It has been an exciting few hours since we learned we had been shortlisted in the Best Rural Professional Services Business category in the 2017 Rural Business Awards – and now it has been officially announced we can share this great news with our clients.
We know there are some great rural businesses out there so are privileged to get through the initial judging and be one of the five in the running for the Award.
Thanks are due to our great clients and for their recommendations – here’s just one:
We would describe Michael as extremely professional, incredibly knowledgeable on the subject matter and very capable of conveying incredibly complex information in a very user-friendly way. We would not hesitate to ask Michael to act for us again.
We remain committed to working with our landowner clients challenged by public rights of way. We are always happy to talk through a problem and to find a solution.
You will find more about us on our website www.etlandnet.co.uk and you can always email Michael Wood at email@example.com for help.
Two recent cases have demonstrated the potential minefield for landowner clients resolving public rights of way issues. We’ve been glad to get them through these problems and to have them both say that our input was invaluable.
In Hampshire, a relatively straight forward claim to upgrade an existing bridleway to a restricted byway ran into the huge complexity of the legislation when it emerged that the recorded route was on the wrong historic alignment.
On discovering during the investigation into the historic evidence that the route should actually run through ancient woodland, both our client and the council were agreed that this served no one’s purpose and that keeping the route on the existing alignment was the right thing to do.
To achieve anything, the first technical step would require a Modification Order to move the path back to the historic alignment through the woodland. Such an Order might also seek to upgrade that route to a restricted byway, which our client would challenge. We would then need a diversion order to move the route back onto the alignment currently recorded and used by the public. There could be no certainty that either order would succeed in total (although it was likely that the route would be moved back into the woodland) so a solution had to be found.
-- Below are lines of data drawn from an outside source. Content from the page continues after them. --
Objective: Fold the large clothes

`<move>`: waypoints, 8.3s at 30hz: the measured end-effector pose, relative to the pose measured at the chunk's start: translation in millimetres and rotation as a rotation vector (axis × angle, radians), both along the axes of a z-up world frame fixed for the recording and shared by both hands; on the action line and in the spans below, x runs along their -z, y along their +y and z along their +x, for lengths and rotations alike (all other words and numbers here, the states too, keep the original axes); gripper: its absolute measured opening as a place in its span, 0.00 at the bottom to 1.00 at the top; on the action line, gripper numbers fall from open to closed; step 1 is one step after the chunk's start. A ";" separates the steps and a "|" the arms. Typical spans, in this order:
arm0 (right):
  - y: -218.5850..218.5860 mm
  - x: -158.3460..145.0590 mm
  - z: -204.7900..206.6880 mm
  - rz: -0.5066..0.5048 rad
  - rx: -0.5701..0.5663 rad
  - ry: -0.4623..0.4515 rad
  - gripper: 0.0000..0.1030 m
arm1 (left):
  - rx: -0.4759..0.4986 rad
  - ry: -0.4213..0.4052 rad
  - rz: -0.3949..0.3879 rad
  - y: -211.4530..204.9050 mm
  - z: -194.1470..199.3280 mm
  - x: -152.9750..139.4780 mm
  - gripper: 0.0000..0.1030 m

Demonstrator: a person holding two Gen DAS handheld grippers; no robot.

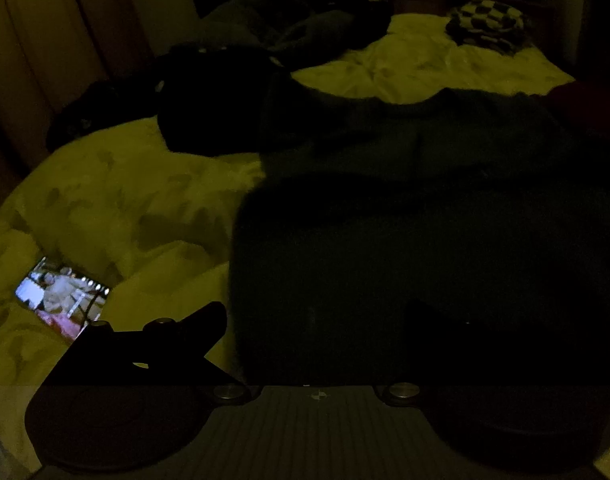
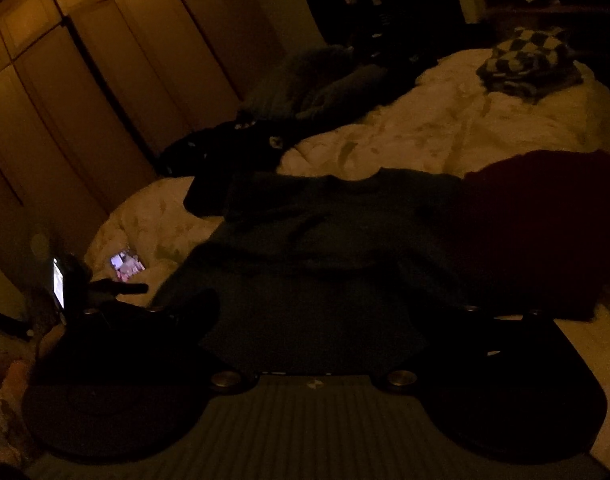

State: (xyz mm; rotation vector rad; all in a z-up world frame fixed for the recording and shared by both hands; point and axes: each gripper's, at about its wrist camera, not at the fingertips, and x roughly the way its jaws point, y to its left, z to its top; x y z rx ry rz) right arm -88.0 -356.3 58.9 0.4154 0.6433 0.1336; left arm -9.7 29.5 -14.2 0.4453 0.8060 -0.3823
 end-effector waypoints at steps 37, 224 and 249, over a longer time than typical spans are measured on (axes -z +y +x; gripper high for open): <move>-35.1 30.2 -48.7 0.160 0.179 0.108 0.69 | -0.046 0.460 -0.491 98.2 -24.8 15.8 1.00; -152.1 103.1 126.3 0.403 0.221 -0.127 0.90 | 0.452 0.010 -0.146 -294.2 25.2 35.7 1.00; -149.1 111.7 128.8 0.410 0.225 -0.122 0.90 | 0.300 0.126 -0.245 -312.7 32.8 50.4 0.88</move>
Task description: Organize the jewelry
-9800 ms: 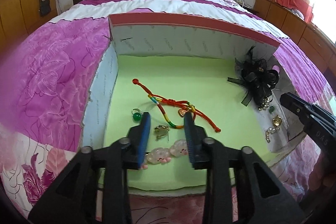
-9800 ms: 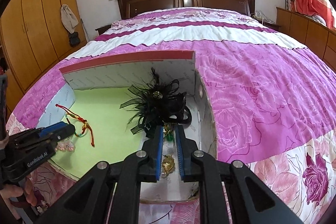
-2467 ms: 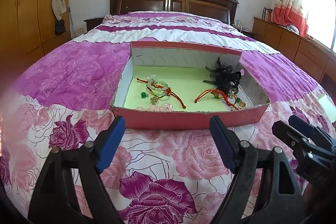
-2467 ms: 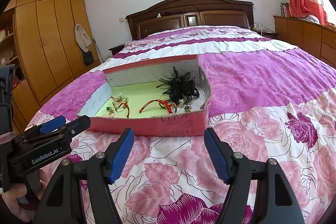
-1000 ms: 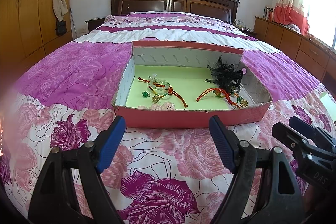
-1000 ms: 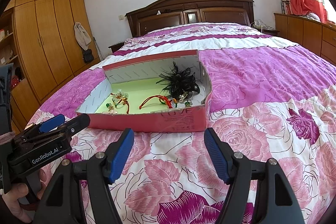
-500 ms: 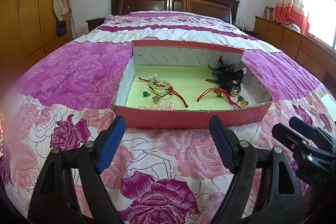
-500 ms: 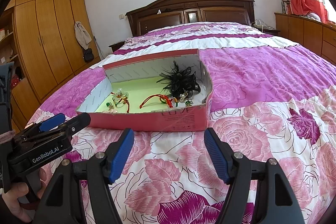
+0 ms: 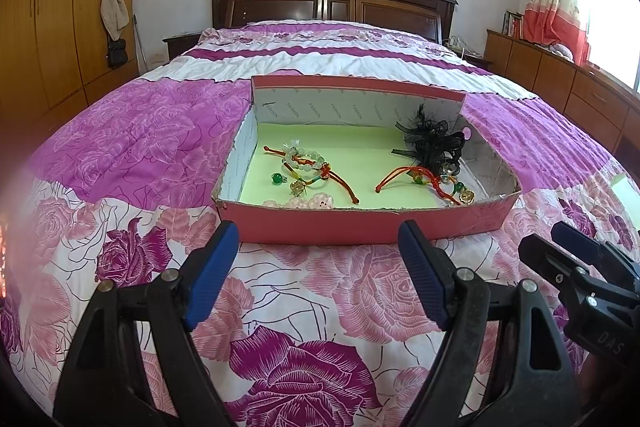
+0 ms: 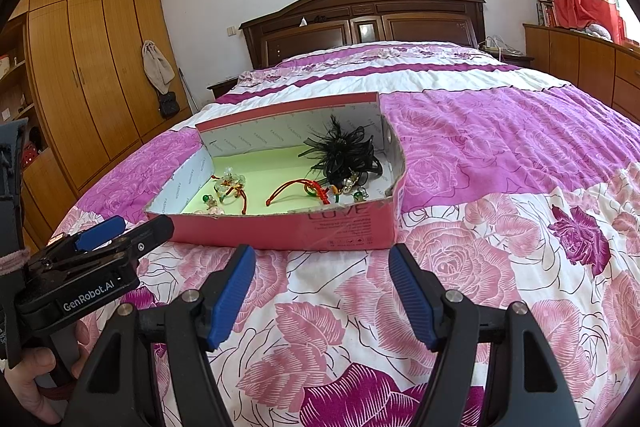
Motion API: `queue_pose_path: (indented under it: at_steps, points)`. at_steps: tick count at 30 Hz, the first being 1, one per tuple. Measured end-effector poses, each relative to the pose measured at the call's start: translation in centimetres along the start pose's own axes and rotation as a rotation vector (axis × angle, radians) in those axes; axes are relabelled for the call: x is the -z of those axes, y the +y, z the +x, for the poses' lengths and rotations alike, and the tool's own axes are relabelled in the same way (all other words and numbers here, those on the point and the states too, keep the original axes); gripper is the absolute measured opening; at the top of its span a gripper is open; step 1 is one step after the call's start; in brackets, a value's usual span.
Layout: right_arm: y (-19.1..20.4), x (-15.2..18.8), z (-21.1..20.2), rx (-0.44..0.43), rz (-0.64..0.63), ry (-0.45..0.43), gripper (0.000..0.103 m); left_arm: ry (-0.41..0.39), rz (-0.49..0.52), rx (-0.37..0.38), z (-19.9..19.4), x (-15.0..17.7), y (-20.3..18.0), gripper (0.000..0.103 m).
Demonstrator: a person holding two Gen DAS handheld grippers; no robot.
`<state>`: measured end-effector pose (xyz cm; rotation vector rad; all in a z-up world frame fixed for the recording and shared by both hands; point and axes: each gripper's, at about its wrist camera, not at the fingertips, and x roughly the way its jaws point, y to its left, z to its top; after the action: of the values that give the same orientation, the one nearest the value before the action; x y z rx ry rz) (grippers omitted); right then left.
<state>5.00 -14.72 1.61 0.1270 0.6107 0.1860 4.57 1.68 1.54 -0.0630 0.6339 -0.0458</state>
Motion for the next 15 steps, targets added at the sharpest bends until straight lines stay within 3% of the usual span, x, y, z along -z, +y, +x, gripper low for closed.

And we have found one. Working with the client and the council, there will be a restricted byway retaining the charm and characteristics of the currently used route. It will take some further work to finalise the required agreements and orders but the public, the client and the council will have a clearly defined, sympathetic route and the significant expense to both the client and the council of public inquiries and potential challenges will be saved.
Meanwhile in Kent, we were called in to negotiate with the council over the availability of a public footpath which had a significant impact on our client’s estate but which had to be reopened. Having made some initial demands of our client to open it to 2 metres in width, and to remove gates, we brought some direction to the discussions, pointing out that the route had no defined width. The client was happy with 1.5 metres and this was agreed.
More importantly we were able to argue that the gate that the client required was actually an improvement to the stile that formerly existed on her boundary and should be permitted as a lawful structure. Again this was agreed and is now being implemented. The client has achieved what she wanted and we have maintained a good relationship between our client and the council which looked at times to be strained whilst the issue was in dispute.
We will always fight our client’s corner but there are many situations where an early and knowledgeable intervention can help bring matters to a positive conclusion, saving time, money and anguish.
As always we are here to help! Contact Michael Wood – firstname.lastname@example.org or call 07796 958572 or complete the form below:
We are pleased to have resolved one of the longest dramas in rights of way history with the confirmation of a diversion of the bridleway at Quainton Stud at Lower Denham Farm, a highly successful equestrian enterprise, breeding and training horses for the Olympics, World and European Championships.
Initially called in to try to resolve the problem of implementing the details of a diversion order made by Buckinghamshire County Council, we discovered a problem with the Order. It had failed to join the diverted route to the highway, leaving a gap in the network. We explored the options but finally it was agreed that a new Order would be required which has now been confirmed without objection.
Just quite how well the bridleway has or will be used by equestrians is debatable, though, as this is the busy road that the route joins with no immediate onward bridleway for use.
Part of the solution involved removing this recent flower bed and the granite sett edging which the Council regarded as a trip hazard for horses… The gate in the picture was also removed.
In the course of investigating the path, we discovered that it had a significant history. There are a few key cases you need to know about in the arena of public rights of way. One of these is definitely Regina v Secretary of State for the Environment ex parte Burrows and Simms.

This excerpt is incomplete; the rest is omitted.